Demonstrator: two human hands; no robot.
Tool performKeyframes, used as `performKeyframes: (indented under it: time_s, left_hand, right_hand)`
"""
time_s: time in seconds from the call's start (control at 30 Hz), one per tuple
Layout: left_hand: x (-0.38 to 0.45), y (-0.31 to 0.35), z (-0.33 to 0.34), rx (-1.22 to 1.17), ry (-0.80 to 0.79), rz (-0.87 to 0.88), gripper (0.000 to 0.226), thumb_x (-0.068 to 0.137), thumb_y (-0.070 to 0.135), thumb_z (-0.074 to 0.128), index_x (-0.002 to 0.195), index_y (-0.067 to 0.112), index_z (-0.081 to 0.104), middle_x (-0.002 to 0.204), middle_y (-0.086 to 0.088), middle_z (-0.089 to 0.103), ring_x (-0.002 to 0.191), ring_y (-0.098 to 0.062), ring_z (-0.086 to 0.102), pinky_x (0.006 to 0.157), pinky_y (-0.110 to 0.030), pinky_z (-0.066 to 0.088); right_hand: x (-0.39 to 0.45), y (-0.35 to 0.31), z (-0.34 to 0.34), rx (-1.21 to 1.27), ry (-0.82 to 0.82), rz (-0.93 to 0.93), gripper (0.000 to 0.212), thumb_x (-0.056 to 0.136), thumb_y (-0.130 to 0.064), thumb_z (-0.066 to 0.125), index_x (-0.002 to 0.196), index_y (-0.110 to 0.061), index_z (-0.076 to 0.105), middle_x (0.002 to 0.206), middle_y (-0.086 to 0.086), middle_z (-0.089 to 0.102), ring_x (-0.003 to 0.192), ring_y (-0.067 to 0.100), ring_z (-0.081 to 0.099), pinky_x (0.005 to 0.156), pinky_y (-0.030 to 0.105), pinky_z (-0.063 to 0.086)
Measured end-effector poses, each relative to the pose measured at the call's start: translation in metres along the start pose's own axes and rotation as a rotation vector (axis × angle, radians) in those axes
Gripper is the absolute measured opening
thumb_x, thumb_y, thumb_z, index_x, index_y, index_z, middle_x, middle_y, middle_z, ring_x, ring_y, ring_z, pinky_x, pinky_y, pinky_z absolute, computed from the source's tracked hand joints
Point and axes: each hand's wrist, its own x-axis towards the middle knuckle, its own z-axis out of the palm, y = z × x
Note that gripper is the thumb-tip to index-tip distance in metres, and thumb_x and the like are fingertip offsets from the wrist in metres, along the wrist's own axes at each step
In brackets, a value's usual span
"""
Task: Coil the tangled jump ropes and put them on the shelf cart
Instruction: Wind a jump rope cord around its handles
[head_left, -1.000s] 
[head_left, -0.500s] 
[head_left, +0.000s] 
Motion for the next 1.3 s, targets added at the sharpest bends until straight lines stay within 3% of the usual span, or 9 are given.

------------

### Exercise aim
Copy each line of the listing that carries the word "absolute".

### Written reply
Gripper is the absolute measured opening
thumb_x, thumb_y, thumb_z, index_x, index_y, index_z, middle_x, middle_y, middle_z, ring_x, ring_y, ring_z, pinky_x, pinky_y, pinky_z absolute, computed from the source's tracked hand joints

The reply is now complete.